The IRIS FailSafe software uses redundant servers to provide a high-availability system. The servers run Video Server Toolkit (VST) and communicate using a special serial connection as well as a private ethernet; they may share clips and index filesystems.
When FailSafe detects a failure on the primary server, IRIS FailSafe transfers the filesystems and processing functions to the secondary server.
To use FailSafe, make sure the subsystems, vst_eoe.sw.fsmon and vst_eoe.sw.failsafe, are installed.
IRIS FailSafe is discussed in detail in the IRIS FailSafe Administrator's Guide and the IRIS FailSafe Programmer's Guide .
IRIS FailSafe is a software product that enables a pair of servers to be used in a redundant configuration. The servers are configured with the VST software and share the VST filesystems. The dual-server IRIS FailSafe configuration shown in Figure 10-1 provides redundancy. If the primary server fails for any reason, the secondary server mounts any shared filesystems with the clips and their index files. Then, using the local VST, the second server is ready to play the clips.
In an IRIS FailSafe configuration, the operating system on each server is configured for the VST. The disks on each server store the operating system and the shared RAIDs store the clips and index filesystems. The RAID is shared by physically attaching it to an Emulex LH5000 Digital Fibre hub and by connecting the servers to two other ports in this hub. The two servers along with the shared RAID(s) form an IRIS FailSafe cluster.
The servers also share a public IP alias or a name users can use to connect to the servers. If a server fails, the backup server takes over the shared RAIDs as well as this IP alias, which users still use to connect to the servers. To the user, a failover looks the same as a server that crashed and got rebooted very quickly.
The servers use a special serial connection to communicate. When the backup server detects a problem with the active server, IRIS FailSafe unmounts the filesystems from the active server and automounts them on the secondary server. VST on the secondary server detects this action and adds the clips to its tables so that it is ready to play them.
The primary and secondary servers can share up to four Ciprico 7000 RAID systems using an Emulex LH5000 digital Fibre Hub, as shown in Figure 10-1. They also share an IP alias which always points to the currently-active server.
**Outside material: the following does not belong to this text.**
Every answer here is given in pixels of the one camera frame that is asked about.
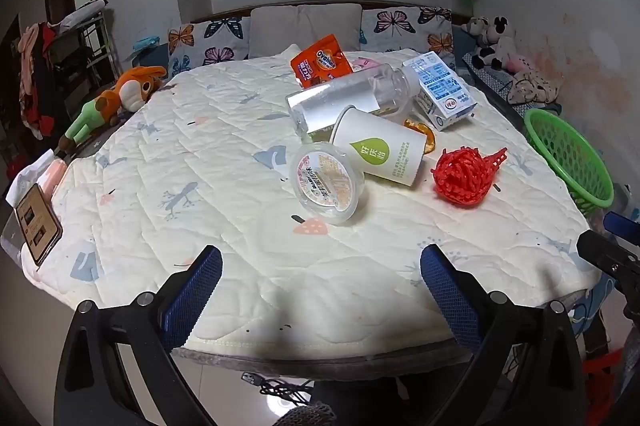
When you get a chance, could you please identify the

Failures occur if one of the following events are detected on the currently-active server:
Power failure
Public network card failure
Operating system crash
Unmounting of shared filesystems
When a failure is detected, the secondary server attempts to reboot the primary server using the serial cable. The secondary server also takes over the shared services, the shared RAIDS, and the IP alias. VST detects the newly-mounted filesystem using fsmon and loads the clips.
In an IRIS FailSafe configuration, the primary and secondary servers use the states shown in Table 10-1.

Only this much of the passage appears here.